I played it off and on for a couple days. As seems standard for microtransaction-based games, it featured two currencies- coins, which are earned with every dungeon run and are used for ‘normal’ tasks like combining monsters, and Magic Stones. Magic Stones are earned slowly; you appear to gain one every day, and clearing all missions in a dungeon for the first time gives you one as well. The latter can be spent to refill your stamina, continue if your party falls in battle, and gambled in a virtual gumball machine for new monsters.
That last bit is the sticking point.
After a few days, I’d assembled what I thought was a pretty decent party- strong enough, certainly, to complete the dungeons I’d run without a whole lot of trouble. The monsters you win at the conclusion of normal missions, however, are fairly generic, common types- weak slimes and goblins with the occasional mediocre warrior or decent Ogre thrown in. To get rare monsters, you need to drop a couple magic stones in the aforementioned gumball machine- something I’d done as frequently as I could. The first couple times, I got interesting, unique monsters that were akin to the fire-breathing dragon I’d started with in power; a Naga with the ability to stop enemies from attacking, a Golem with the ability to reduce incoming damage, a Knight with decent stats. My fourth spin, however, yielded the Hell Golem Mk. III.

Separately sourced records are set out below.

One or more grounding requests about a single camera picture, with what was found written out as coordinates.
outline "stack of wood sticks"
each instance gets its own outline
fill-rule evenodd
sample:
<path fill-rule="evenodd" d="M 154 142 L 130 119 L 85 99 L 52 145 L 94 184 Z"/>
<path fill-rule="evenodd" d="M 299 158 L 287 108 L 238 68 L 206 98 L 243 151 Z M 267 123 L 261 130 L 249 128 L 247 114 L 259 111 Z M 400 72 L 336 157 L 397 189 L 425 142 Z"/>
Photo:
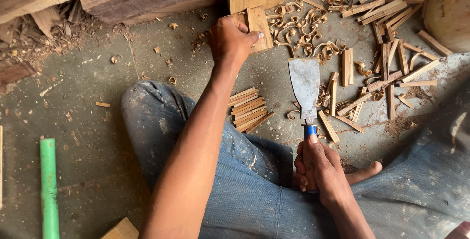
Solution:
<path fill-rule="evenodd" d="M 241 133 L 249 134 L 274 115 L 274 112 L 267 113 L 266 101 L 254 87 L 231 96 L 228 106 L 233 106 L 230 115 L 234 116 L 234 125 Z"/>

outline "green plastic tube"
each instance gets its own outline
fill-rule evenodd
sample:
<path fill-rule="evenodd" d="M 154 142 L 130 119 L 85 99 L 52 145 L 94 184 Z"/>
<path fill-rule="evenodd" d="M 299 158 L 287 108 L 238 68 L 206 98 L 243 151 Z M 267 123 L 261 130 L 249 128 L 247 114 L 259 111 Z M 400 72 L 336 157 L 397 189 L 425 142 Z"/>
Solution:
<path fill-rule="evenodd" d="M 59 210 L 57 206 L 56 140 L 40 140 L 41 147 L 41 206 L 42 238 L 59 239 Z"/>

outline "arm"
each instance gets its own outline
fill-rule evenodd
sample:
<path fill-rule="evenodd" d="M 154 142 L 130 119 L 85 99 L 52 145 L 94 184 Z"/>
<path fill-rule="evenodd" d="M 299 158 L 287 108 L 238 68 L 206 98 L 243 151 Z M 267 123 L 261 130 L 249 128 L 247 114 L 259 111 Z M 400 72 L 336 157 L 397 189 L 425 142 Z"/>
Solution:
<path fill-rule="evenodd" d="M 214 182 L 230 92 L 251 46 L 262 38 L 232 16 L 210 31 L 211 78 L 154 188 L 140 238 L 197 238 Z"/>

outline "hand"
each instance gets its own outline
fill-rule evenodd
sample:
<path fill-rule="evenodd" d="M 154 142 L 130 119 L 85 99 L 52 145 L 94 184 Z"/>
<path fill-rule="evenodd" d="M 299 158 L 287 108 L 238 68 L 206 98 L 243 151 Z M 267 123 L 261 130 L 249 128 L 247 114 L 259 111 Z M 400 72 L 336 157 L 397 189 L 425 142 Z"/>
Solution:
<path fill-rule="evenodd" d="M 229 66 L 237 71 L 242 67 L 253 44 L 264 37 L 263 32 L 247 32 L 248 27 L 233 16 L 217 20 L 209 30 L 209 46 L 216 66 L 230 62 Z"/>

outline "curled wood shaving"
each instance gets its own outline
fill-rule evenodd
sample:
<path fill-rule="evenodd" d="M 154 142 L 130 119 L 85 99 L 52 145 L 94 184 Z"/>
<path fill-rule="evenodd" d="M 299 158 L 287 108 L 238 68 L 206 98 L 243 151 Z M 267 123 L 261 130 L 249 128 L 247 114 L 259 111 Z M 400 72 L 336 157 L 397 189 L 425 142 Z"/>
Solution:
<path fill-rule="evenodd" d="M 356 64 L 359 66 L 359 73 L 360 73 L 361 75 L 363 75 L 365 78 L 369 77 L 370 74 L 372 74 L 372 70 L 364 70 L 364 68 L 366 67 L 366 65 L 365 65 L 363 62 L 361 62 L 361 61 L 356 61 L 356 62 L 354 62 L 354 63 L 356 63 Z"/>

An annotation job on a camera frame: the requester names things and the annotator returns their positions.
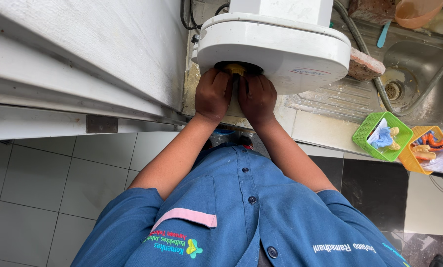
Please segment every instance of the black power cable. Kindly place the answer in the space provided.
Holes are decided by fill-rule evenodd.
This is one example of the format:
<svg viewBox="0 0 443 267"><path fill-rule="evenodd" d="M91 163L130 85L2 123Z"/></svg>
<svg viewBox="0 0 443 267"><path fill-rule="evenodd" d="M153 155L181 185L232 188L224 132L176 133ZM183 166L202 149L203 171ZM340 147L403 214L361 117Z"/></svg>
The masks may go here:
<svg viewBox="0 0 443 267"><path fill-rule="evenodd" d="M215 12L215 16L218 15L218 13L220 13L220 11L224 8L228 8L230 6L230 4L222 4L217 11Z"/></svg>
<svg viewBox="0 0 443 267"><path fill-rule="evenodd" d="M194 12L193 12L193 8L192 8L192 0L190 0L190 20L192 21L192 23L193 23L194 25L197 25L197 29L201 29L201 24L198 25L198 24L195 22L195 19L194 19Z"/></svg>
<svg viewBox="0 0 443 267"><path fill-rule="evenodd" d="M185 16L184 16L185 12L184 11L185 11L185 0L180 0L180 21L182 21L182 25L188 30L201 28L201 25L188 26L187 23L185 23ZM190 0L190 14L191 14L191 18L192 18L192 0Z"/></svg>
<svg viewBox="0 0 443 267"><path fill-rule="evenodd" d="M223 4L221 5L217 11L215 12L215 16L220 13L220 11L224 8L229 7L230 4ZM180 0L180 21L182 21L182 25L190 30L190 29L201 29L201 24L197 24L194 20L194 11L192 8L192 0L190 0L190 21L194 24L194 26L188 26L187 23L185 23L185 0Z"/></svg>

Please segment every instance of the orange bowl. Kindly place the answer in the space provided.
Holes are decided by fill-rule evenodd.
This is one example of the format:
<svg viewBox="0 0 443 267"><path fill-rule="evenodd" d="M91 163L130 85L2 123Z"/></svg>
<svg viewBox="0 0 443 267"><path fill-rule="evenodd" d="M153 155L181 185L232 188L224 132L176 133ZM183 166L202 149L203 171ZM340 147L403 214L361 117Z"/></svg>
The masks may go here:
<svg viewBox="0 0 443 267"><path fill-rule="evenodd" d="M395 21L405 28L421 28L443 8L443 0L402 0Z"/></svg>

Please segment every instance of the shirt pocket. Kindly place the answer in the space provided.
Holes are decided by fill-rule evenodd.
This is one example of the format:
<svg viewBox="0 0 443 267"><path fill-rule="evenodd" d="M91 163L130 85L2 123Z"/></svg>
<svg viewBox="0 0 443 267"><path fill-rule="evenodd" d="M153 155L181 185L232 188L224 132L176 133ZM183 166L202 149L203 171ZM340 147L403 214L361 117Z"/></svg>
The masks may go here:
<svg viewBox="0 0 443 267"><path fill-rule="evenodd" d="M161 222L169 219L182 219L208 228L216 228L215 199L215 184L212 176L203 175L183 181L159 209L151 232Z"/></svg>

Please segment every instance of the stainless steel sink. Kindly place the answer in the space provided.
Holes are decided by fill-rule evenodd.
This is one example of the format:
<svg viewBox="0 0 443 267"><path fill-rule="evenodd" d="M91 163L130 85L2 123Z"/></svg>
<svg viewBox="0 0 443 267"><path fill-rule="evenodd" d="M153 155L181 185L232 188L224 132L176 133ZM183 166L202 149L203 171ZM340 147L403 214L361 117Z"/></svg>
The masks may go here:
<svg viewBox="0 0 443 267"><path fill-rule="evenodd" d="M402 41L388 49L383 63L386 71L381 80L387 92L390 92L392 106L400 111L416 100L441 68L443 49L424 43ZM409 125L438 125L443 129L443 76L420 106L400 119Z"/></svg>
<svg viewBox="0 0 443 267"><path fill-rule="evenodd" d="M336 11L334 28L348 36L347 26ZM401 111L410 106L443 65L443 36L390 26L383 48L376 42L382 26L356 21L372 57L385 64L381 80L392 106ZM349 76L315 90L290 95L287 106L334 118L361 123L371 112L386 111L372 81L361 82ZM411 114L401 117L405 124L438 125L443 131L443 77L425 101Z"/></svg>

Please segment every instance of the drain strainer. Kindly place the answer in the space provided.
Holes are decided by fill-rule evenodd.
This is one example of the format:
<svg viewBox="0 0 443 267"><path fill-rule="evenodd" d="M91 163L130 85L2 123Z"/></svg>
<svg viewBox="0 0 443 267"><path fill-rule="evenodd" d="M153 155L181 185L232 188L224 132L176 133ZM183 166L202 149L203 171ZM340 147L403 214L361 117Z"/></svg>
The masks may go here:
<svg viewBox="0 0 443 267"><path fill-rule="evenodd" d="M397 100L400 97L401 94L401 87L398 86L395 82L389 82L385 86L385 91L388 99L390 100Z"/></svg>

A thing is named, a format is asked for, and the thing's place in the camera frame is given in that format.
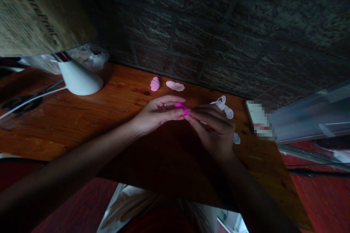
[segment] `dark brick wall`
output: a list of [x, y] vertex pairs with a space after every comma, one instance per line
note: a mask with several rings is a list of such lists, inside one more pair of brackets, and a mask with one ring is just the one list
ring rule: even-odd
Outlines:
[[292, 103], [350, 77], [350, 0], [79, 0], [111, 61]]

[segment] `wooden table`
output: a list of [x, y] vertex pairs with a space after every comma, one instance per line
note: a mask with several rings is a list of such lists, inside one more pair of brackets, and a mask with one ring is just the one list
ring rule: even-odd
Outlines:
[[[169, 78], [162, 76], [159, 76], [162, 87], [152, 92], [149, 84], [156, 75], [111, 63], [105, 65], [102, 76], [106, 85], [96, 94], [76, 96], [68, 90], [59, 91], [44, 97], [33, 111], [2, 119], [0, 151], [51, 161], [128, 121], [155, 97], [179, 95], [187, 99], [186, 105], [197, 106], [224, 94], [187, 83], [183, 83], [184, 91], [176, 92], [165, 85]], [[14, 73], [0, 81], [1, 102], [34, 94], [60, 78], [34, 68]], [[252, 133], [243, 98], [225, 95], [241, 138], [240, 145], [234, 144], [234, 152], [296, 225], [312, 230], [276, 144], [259, 140]], [[166, 123], [141, 138], [111, 161], [99, 176], [167, 196], [237, 210], [223, 175], [186, 121]]]

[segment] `hand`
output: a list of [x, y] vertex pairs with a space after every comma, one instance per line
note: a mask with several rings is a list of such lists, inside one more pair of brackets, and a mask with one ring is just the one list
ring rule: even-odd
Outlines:
[[[229, 121], [215, 105], [203, 105], [188, 110], [190, 116], [184, 118], [197, 131], [204, 148], [218, 162], [231, 160], [234, 130], [236, 125]], [[212, 129], [206, 130], [199, 122], [206, 122]]]
[[147, 106], [130, 122], [140, 136], [147, 135], [170, 120], [183, 120], [183, 109], [175, 108], [175, 103], [184, 103], [186, 99], [166, 95], [151, 100]]

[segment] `wrist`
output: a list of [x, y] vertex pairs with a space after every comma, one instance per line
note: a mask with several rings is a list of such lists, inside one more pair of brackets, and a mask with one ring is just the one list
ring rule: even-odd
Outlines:
[[125, 126], [126, 132], [134, 136], [136, 139], [145, 135], [143, 134], [140, 125], [134, 121], [134, 118], [126, 122], [123, 126]]
[[232, 152], [232, 155], [230, 157], [226, 159], [217, 160], [217, 163], [223, 171], [229, 171], [235, 169], [240, 164], [240, 161], [237, 158], [237, 156]]

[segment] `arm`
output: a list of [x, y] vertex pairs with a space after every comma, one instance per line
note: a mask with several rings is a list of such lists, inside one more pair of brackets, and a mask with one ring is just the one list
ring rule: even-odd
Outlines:
[[170, 95], [156, 98], [133, 120], [55, 159], [4, 190], [0, 195], [1, 227], [16, 232], [33, 229], [132, 142], [166, 121], [183, 120], [183, 109], [171, 109], [171, 105], [185, 101]]
[[[200, 106], [189, 113], [185, 119], [225, 174], [249, 232], [300, 232], [234, 154], [236, 125], [223, 116], [216, 105]], [[205, 129], [198, 120], [212, 129]]]

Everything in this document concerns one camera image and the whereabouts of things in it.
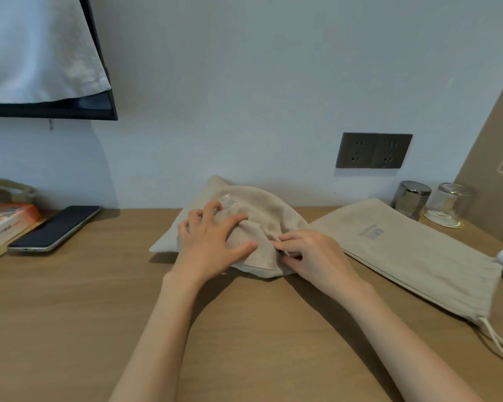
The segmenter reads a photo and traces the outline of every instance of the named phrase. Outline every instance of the hand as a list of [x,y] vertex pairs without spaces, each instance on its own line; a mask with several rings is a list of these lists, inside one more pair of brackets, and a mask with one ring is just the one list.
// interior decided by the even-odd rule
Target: hand
[[173,277],[201,287],[229,265],[248,257],[257,249],[258,244],[253,241],[229,249],[226,245],[229,233],[248,216],[235,214],[216,224],[216,210],[222,210],[221,203],[209,202],[203,210],[192,210],[188,213],[188,220],[179,224],[181,250],[170,272]]
[[282,234],[279,239],[281,243],[271,241],[275,249],[302,254],[302,260],[285,256],[282,262],[328,296],[357,296],[370,286],[355,272],[333,238],[318,231],[298,230]]

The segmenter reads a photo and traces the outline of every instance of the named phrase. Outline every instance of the forearm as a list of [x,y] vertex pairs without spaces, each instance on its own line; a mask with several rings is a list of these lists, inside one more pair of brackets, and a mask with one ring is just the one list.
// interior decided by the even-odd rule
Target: forearm
[[168,274],[138,345],[110,402],[175,400],[198,288]]
[[481,402],[473,390],[365,284],[364,296],[337,300],[355,318],[407,402]]

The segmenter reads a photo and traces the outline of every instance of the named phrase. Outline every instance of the orange box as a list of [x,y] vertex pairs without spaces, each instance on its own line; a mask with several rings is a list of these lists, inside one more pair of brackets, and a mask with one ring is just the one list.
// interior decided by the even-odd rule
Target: orange box
[[41,215],[34,205],[0,204],[0,246],[40,218]]

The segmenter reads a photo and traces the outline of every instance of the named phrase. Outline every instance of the wooden desk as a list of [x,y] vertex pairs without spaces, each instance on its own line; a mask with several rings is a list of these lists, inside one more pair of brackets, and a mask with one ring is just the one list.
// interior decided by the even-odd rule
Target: wooden desk
[[[299,209],[308,221],[331,210]],[[148,248],[177,214],[107,211],[53,255],[0,258],[1,402],[108,399],[170,268],[164,262],[172,261]],[[489,255],[503,248],[471,225],[443,232]],[[352,263],[485,400],[503,401],[503,360],[474,329]],[[491,320],[503,336],[503,280]],[[401,398],[338,305],[299,277],[263,281],[230,269],[200,293],[180,400]]]

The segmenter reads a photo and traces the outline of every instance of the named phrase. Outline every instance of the smartphone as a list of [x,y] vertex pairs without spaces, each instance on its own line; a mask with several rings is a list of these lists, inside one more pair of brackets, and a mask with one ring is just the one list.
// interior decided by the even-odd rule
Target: smartphone
[[12,252],[48,252],[80,230],[100,206],[69,206],[7,246]]

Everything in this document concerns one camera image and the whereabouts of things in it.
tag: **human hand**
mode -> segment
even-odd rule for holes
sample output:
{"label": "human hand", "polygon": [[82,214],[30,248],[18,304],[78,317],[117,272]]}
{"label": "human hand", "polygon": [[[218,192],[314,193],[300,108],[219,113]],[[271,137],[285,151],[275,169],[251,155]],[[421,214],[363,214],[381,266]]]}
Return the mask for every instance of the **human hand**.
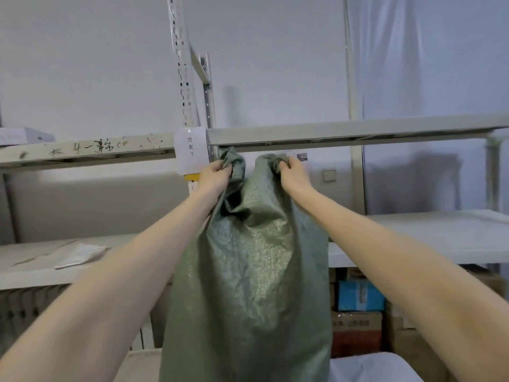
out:
{"label": "human hand", "polygon": [[231,165],[221,169],[222,165],[222,160],[210,163],[200,172],[200,179],[198,181],[198,192],[210,196],[215,202],[217,202],[217,199],[223,190],[225,190],[226,185],[228,185],[228,179],[232,174]]}
{"label": "human hand", "polygon": [[289,164],[281,161],[279,169],[281,170],[281,185],[294,200],[297,201],[296,197],[300,194],[314,190],[308,172],[298,159],[290,157]]}

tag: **person's left arm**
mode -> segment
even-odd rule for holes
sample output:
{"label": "person's left arm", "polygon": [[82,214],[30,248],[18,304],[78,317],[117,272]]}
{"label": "person's left arm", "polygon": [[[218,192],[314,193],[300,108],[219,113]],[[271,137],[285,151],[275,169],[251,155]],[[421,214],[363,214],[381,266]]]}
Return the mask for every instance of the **person's left arm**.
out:
{"label": "person's left arm", "polygon": [[0,380],[110,382],[143,320],[220,193],[231,167],[216,161],[199,189],[131,242],[94,264],[0,359]]}

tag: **forearm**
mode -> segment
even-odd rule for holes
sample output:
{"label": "forearm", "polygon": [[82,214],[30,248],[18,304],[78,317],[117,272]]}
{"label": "forearm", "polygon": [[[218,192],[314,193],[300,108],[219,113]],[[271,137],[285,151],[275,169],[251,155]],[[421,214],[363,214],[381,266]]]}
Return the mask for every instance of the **forearm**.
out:
{"label": "forearm", "polygon": [[206,193],[193,194],[94,264],[3,357],[0,379],[67,382],[86,375],[80,380],[112,380],[215,201]]}
{"label": "forearm", "polygon": [[426,244],[314,190],[296,193],[295,199],[462,381],[507,380],[509,305],[502,298]]}

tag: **white shelf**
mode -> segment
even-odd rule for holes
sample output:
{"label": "white shelf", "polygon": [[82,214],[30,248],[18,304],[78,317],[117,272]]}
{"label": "white shelf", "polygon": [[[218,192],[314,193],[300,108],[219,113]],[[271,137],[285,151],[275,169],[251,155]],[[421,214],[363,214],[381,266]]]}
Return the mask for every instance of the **white shelf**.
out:
{"label": "white shelf", "polygon": [[[371,216],[426,244],[457,264],[509,263],[509,216],[490,210],[462,210]],[[92,264],[55,270],[79,242],[115,248],[135,235],[91,237],[0,246],[0,289],[72,283]],[[329,244],[330,267],[355,266]]]}
{"label": "white shelf", "polygon": [[[509,114],[475,114],[207,129],[207,135],[210,146],[242,152],[488,137],[507,127]],[[175,158],[170,133],[0,147],[0,173],[161,158]]]}

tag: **radiator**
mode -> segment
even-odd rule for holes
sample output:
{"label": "radiator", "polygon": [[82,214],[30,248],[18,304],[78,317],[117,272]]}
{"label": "radiator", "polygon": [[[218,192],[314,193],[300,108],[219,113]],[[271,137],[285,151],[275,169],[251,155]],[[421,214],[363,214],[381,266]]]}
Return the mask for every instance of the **radiator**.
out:
{"label": "radiator", "polygon": [[[0,291],[0,357],[68,286],[64,284]],[[152,348],[154,339],[148,317],[132,343],[131,350]]]}

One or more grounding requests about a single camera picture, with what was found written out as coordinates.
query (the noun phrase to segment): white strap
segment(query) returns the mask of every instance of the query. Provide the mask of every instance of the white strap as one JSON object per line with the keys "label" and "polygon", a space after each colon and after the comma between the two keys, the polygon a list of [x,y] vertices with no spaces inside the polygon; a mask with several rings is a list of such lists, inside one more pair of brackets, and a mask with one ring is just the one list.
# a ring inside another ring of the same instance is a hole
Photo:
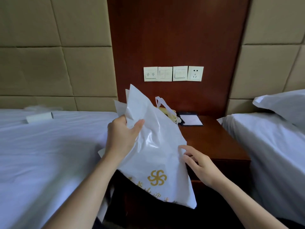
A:
{"label": "white strap", "polygon": [[162,104],[166,108],[168,113],[172,114],[173,117],[177,116],[177,114],[166,104],[166,102],[165,102],[165,100],[163,100],[163,98],[160,98],[159,96],[157,96],[156,97],[156,104],[157,104],[157,108],[159,108]]}

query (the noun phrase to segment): notepad
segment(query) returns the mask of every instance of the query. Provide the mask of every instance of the notepad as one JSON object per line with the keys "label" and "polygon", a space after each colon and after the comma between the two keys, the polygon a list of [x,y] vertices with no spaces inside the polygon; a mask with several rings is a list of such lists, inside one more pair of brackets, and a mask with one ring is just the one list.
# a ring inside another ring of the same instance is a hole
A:
{"label": "notepad", "polygon": [[183,125],[203,125],[197,115],[180,115],[185,122]]}

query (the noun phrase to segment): wooden wall panel
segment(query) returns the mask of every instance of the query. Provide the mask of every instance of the wooden wall panel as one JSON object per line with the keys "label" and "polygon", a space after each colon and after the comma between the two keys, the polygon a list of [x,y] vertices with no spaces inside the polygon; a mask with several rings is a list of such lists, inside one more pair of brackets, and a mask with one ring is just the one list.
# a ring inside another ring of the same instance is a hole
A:
{"label": "wooden wall panel", "polygon": [[[107,0],[118,98],[133,84],[177,111],[224,115],[249,0]],[[204,66],[201,82],[144,82],[146,66]]]}

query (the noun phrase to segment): pillow
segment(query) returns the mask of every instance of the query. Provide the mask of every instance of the pillow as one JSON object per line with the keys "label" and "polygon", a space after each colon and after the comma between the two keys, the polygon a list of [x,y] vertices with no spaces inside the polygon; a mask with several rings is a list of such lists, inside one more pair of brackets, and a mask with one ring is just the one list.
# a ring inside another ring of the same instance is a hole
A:
{"label": "pillow", "polygon": [[305,128],[305,89],[259,96],[253,100],[253,104],[270,109],[295,126]]}

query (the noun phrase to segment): mattress
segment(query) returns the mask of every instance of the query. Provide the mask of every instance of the mattress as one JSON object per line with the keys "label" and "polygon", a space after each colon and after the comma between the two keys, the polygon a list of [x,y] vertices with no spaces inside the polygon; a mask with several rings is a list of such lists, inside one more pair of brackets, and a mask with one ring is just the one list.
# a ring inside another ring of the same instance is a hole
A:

Before every mission in the game, you’re compelled to bring a ‘helper’ along; a monster recruited from another player, either a “friend” or one of a handful picked at random. I’d observed in the past that an abnormally large number of these folks had suspiciously high-level nonstandard monsters, but I’d always chalked it up to folks who’d been playing longer than I was or had put all of their resources into building up a single character rather than spreading them around.
Hell Golem Mk. III was ranked five stars, denoting the rarest and most powerful tier of monsters. While specific five-star monsters are nominally the rarest in the game, getting five-stars from the slots couldn’t be that unusual, given the number of similar examples I’d seen helpers come with. Hell Golem Mk. III started at level 30; my highest-level monster was at level 15. Hell Golem Mk. III, like the other five-stars I’d seen as helpers, was significantly more powerful than the rest of my monsters put together.
Seeing my carefully-assembled party so totally outclassed by a virtual die roll pretty effectively killed my desire to keep playing the game. Why bother leveling my party up, when simply spending Magic Stones was so much more effective? I tried running another mission anyway, with the Hell Golem on point. Having effortlessly steamrolled it, I sighed, hit ‘home’, and deleted the app.
I’ve said before- perhaps not in this space- that this sort of nonsense is the bitter fruit of the race-to-the-bottom that is app pricing; I draw a direct line from the inability to sell a game on the App Store for more than $3 unless it has the words “Final Fantasy” in the title to reliance on microtransactions and ‘encouraging’ investment of real money into the game. In this case, the advantages that could be won with a fistful of Magic Stones and a moderate amount of luck were so great that building a party the ‘normal’ way seemed a waste of time- and without the need to strategize and work my way up that ladder, there didn’t seem to be any purpose to playing the game at all.
Maybe this is an argument that, despite previous evidence, it is possible to strip too much gameplay out of something- or at least that it’s possible to go too far in providing a real-money end run around it.